The decision does NOT affect the recommendations made the other two medical experts: Advisory Committee on Immunization PracticesThe, which makes recommendations on vaccinations to the Centers for Disease Control and Prevention, and the Health Resources and Services Administration. This part of the Department of Health and Human Services has established free coverage rules for services primarily aimed at infants, children, and mothers, including birth control directives.
Many of the task force’s recommendations are noncontroversial, but a few have elicited an outcry from some employers, including the plaintiffs in the lawsuit. They claim they shouldn’t be forced to pay for treatment or services they don’t agree with, such HIV prevention drugs.
Part of O’Connor’s ruling addressed that issue separately, agreeing with the position taken by plaintiff Braidwood Management, a Christian, for-profit corporation owned by Steven Hotze, a conservative activist who has brought other challenges to the ACA and to coronavirus mask mandates. Hotze questioned the requirement that preexposure prophylaxis (PrEP), drugs that prevent HIV, be covered free of charge. He said it runs afoul of his religious beliefs, including making him “complicit in facilitating homosexual behavior, drug use, and sexual activity outside of marriage between one man and one woman,” according to the ruling.
O’Connor said forcing Braidwood to provide such free care in its insurance plan, which it funds itself, violates the federal Religious Freedom Restoration Act.
What about no-copay contraceptives, vaccines, and other items that are covered under recommendations from other groups not targeted by the judge’s ruling?
The judge said recommendations or requirements from the other two groups do not violate the Constitution, but he asked both parties to discuss the ACA’s contraceptive mandate in their upcoming filings.

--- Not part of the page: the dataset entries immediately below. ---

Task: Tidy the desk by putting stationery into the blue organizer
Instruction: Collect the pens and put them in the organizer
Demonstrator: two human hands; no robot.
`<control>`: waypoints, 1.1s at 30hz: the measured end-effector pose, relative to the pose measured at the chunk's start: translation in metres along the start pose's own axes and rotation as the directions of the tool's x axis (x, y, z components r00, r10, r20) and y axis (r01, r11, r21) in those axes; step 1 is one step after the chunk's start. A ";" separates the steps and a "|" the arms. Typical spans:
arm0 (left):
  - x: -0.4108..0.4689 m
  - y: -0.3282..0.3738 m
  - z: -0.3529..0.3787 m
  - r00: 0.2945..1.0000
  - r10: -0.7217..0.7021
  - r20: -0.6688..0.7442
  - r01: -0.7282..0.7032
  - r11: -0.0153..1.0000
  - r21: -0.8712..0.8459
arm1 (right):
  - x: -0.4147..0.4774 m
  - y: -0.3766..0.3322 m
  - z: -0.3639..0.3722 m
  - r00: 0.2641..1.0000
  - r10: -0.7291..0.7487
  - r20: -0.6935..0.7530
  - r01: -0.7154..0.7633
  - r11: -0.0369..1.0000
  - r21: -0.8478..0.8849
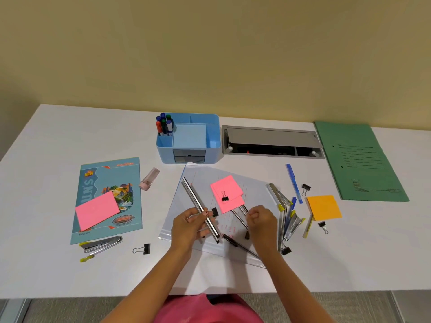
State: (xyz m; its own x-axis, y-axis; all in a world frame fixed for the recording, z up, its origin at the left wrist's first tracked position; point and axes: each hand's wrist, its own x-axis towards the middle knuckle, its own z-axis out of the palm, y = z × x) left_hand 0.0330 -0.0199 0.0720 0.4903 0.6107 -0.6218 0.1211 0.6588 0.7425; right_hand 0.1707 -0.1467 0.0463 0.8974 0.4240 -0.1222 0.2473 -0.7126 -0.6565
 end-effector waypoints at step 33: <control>0.000 -0.006 0.010 0.999 0.032 0.026 -0.034 0.995 0.096 | -0.046 -0.047 0.014 0.978 -0.141 0.157 0.112 0.977 0.181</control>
State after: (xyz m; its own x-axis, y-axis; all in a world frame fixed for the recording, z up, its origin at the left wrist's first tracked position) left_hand 0.0411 -0.0286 0.0703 0.5158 0.6201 -0.5912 0.1864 0.5923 0.7838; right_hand 0.1129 -0.1247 0.0728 0.7850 0.6025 -0.1437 0.2760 -0.5479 -0.7897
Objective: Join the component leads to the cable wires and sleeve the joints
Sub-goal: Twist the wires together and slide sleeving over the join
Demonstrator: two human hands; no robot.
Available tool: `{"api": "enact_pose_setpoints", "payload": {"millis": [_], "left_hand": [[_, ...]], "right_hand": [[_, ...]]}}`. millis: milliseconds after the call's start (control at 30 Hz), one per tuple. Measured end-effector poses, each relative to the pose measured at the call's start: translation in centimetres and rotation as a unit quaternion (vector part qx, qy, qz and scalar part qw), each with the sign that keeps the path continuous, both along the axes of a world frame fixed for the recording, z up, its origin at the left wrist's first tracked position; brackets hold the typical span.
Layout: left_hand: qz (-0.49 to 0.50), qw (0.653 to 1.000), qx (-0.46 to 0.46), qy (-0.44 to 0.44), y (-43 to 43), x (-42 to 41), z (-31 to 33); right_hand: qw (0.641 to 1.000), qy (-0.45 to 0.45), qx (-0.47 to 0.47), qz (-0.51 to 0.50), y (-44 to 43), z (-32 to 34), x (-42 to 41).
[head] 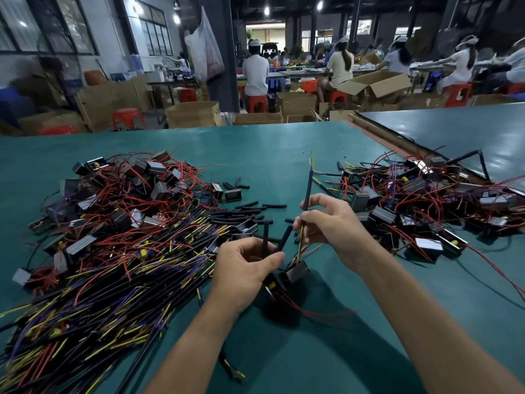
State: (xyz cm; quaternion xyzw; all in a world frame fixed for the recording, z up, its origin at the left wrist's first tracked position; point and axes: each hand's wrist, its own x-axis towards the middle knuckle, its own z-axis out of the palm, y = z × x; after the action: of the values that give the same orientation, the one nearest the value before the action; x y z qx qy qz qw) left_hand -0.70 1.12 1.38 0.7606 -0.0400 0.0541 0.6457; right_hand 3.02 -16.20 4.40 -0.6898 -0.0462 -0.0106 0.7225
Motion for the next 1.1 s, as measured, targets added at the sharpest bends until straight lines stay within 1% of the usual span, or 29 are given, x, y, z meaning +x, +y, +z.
{"api": "enact_pose_setpoints", "payload": {"millis": [167, 300, 467, 533, 633, 700, 833, 967, 1100], "left_hand": [[-0.004, 1.0, 0.022, 0.007, 0.1, 0.1, 0.0], [0.009, 1.0, 0.029, -0.008, 0.2, 0.2, -0.1], [0.032, 0.998, 0.045, -0.024, 0.2, 0.3, -0.3], [0.036, 0.998, 0.032, -0.03, 0.1, 0.2, -0.1], [0.032, 0.999, -0.008, -0.03, 0.0, 0.0, 0.2], [0.02, 0.999, -0.037, -0.024, 0.0, -0.1, 0.5], [0.001, 0.999, -0.043, -0.026, -0.1, -0.1, 0.7], [-0.017, 0.999, -0.033, -0.023, -0.1, -0.1, 0.5], [0.0, 1.0, -0.021, -0.019, -0.3, -0.1, 0.2]], "right_hand": [[1.0, -0.013, -0.019, 0.01, 0.2, -0.2, -0.1], [0.999, -0.023, 0.004, 0.023, -0.1, -0.1, -0.2], [1.0, -0.019, 0.015, -0.002, -0.1, 0.2, -0.1], [0.999, -0.026, 0.016, -0.011, 0.0, 0.2, -0.2], [0.998, -0.055, -0.029, -0.03, 0.0, 0.1, -0.3], [0.996, -0.067, -0.04, -0.04, 0.0, 0.0, -0.2], [0.995, -0.078, -0.047, -0.036, 0.2, 0.0, -0.2], [0.998, -0.051, 0.038, -0.024, 0.0, 0.8, -0.4], [0.991, -0.043, 0.128, 0.014, -1.1, 1.3, -0.8]]}}
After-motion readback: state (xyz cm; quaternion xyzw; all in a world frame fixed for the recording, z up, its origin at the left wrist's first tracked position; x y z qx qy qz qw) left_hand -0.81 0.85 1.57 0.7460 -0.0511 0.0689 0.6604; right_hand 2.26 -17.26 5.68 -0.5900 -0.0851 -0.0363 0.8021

Currently, the law requires most forms of birth control to be offered to enrollees without a copayment or deductible, although courts have carved out exceptions for religious-based employers and “closely held businesses” whose owners have strong religious objections.

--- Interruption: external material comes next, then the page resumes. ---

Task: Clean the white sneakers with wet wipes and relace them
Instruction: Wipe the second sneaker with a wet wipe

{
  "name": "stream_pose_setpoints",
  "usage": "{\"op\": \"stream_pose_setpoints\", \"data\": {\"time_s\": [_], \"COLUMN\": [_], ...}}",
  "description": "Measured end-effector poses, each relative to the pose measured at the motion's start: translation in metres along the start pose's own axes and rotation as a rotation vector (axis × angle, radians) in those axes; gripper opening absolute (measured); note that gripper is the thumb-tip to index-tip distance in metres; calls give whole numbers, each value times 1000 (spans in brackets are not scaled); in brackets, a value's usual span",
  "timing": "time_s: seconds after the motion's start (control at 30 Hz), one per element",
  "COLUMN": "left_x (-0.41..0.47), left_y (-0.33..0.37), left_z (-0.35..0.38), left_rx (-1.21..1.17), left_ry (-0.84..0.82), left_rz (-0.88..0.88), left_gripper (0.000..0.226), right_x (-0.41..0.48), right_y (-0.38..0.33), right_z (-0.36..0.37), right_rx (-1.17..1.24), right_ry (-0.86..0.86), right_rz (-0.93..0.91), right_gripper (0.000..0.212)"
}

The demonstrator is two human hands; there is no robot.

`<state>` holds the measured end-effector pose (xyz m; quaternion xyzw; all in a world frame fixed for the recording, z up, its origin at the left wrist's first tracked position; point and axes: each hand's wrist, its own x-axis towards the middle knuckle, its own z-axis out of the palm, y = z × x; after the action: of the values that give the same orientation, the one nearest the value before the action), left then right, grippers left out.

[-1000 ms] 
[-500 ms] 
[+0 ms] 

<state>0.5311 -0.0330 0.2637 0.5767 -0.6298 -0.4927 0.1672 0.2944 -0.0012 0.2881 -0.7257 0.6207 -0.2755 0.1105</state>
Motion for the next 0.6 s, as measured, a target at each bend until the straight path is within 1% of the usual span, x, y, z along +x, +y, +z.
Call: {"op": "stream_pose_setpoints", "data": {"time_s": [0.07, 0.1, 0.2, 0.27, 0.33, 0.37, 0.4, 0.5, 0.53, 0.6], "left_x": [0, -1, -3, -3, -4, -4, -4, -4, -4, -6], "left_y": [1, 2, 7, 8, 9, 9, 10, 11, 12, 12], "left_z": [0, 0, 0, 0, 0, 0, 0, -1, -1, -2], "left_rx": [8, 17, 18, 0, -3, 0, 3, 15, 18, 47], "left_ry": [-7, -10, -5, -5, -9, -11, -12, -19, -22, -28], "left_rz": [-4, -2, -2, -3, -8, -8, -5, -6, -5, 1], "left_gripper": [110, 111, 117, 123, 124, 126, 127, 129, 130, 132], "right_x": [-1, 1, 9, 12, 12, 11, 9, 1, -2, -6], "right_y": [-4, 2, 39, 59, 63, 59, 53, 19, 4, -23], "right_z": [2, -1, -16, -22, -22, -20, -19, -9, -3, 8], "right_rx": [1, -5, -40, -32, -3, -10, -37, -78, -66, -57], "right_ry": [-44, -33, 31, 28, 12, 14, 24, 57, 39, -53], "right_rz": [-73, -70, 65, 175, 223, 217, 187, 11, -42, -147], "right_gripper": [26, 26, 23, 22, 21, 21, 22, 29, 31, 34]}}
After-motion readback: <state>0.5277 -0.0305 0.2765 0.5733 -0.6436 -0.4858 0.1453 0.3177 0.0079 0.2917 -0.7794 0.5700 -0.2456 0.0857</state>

The case will likely be appealed to U.S. 5th. Circuit Court of Appeals.
“We will have a conservative court looking at that,” said Sabrina Corlette, co-director of Georgetown University’s Center on Health Insurance Reforms. “So I would not say that the vaccines and the women’s health items are totally safe.”
Does this mean my mammogram or HIV treatment won’t be covered without a copayment anymore?

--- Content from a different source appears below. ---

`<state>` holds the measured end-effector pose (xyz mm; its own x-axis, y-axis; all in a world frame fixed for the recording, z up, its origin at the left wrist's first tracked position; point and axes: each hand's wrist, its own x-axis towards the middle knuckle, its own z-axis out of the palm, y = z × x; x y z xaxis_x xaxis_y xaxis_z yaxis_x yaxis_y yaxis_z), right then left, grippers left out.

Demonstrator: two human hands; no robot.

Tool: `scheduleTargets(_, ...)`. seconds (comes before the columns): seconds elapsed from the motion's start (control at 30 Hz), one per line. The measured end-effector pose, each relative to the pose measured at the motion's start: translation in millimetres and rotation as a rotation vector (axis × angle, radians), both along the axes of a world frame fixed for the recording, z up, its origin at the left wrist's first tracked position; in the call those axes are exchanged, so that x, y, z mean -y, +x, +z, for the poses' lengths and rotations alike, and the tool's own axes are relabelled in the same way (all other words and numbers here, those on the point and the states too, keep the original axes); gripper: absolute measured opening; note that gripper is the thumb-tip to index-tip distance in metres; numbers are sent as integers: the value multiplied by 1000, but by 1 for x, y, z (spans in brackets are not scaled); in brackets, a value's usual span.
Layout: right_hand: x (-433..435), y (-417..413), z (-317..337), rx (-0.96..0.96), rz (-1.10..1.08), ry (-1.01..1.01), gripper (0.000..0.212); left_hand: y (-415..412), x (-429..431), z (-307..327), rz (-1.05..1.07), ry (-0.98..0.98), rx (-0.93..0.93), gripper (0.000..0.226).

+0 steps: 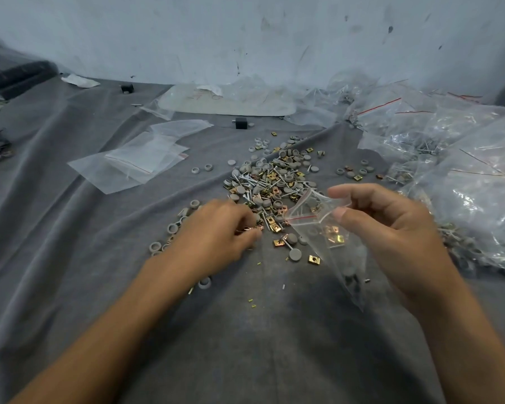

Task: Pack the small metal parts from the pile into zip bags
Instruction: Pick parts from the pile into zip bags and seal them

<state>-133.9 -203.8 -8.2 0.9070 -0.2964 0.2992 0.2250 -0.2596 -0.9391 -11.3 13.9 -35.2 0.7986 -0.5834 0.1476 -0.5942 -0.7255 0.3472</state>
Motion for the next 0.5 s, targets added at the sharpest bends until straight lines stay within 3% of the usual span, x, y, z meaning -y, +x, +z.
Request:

Experts say the decision probably won’t have an immediate effect, partly because appeals are likely and they could continue for months or even years.
Still, if the ruling is upheld by an appellate court or not put on hold while being appealed, “the question for insurers and employers will come up on whether they should make changes for 2023,” said Keith.
However, it is unlikely that there will be widespread changes next year as many employers and insurers have already created their coverage rules and established their rates. Many employers who supported the idea of allowing a task force to make recommendations as the ACA was being drafted might not make significant changes, even if the ruling stands up on appeal.
“I just don’t see employers for most part really imposing copays for stuff they believe is actually preventive in nature,” said James GelfandPresident of the ERISA Industry Committee which represents large, self insured employers.
Gelfand stated that employers generally agree on preventive services. However he said that it is controversial to cover all types or brands of contraceptives without a patient copayment and that some employers have cited religious objections when covering certain services.
Future decisions could have financial consequences, despite religious objections. Employers and insurers might look for ways to reduce costs by instituting copayments or increasing deductibles for preventive services that are more costly, such as colonoscopies and HIV drugs.
“With some of the higher-ticket items, we could see some plans start cost sharing,” said Corlette.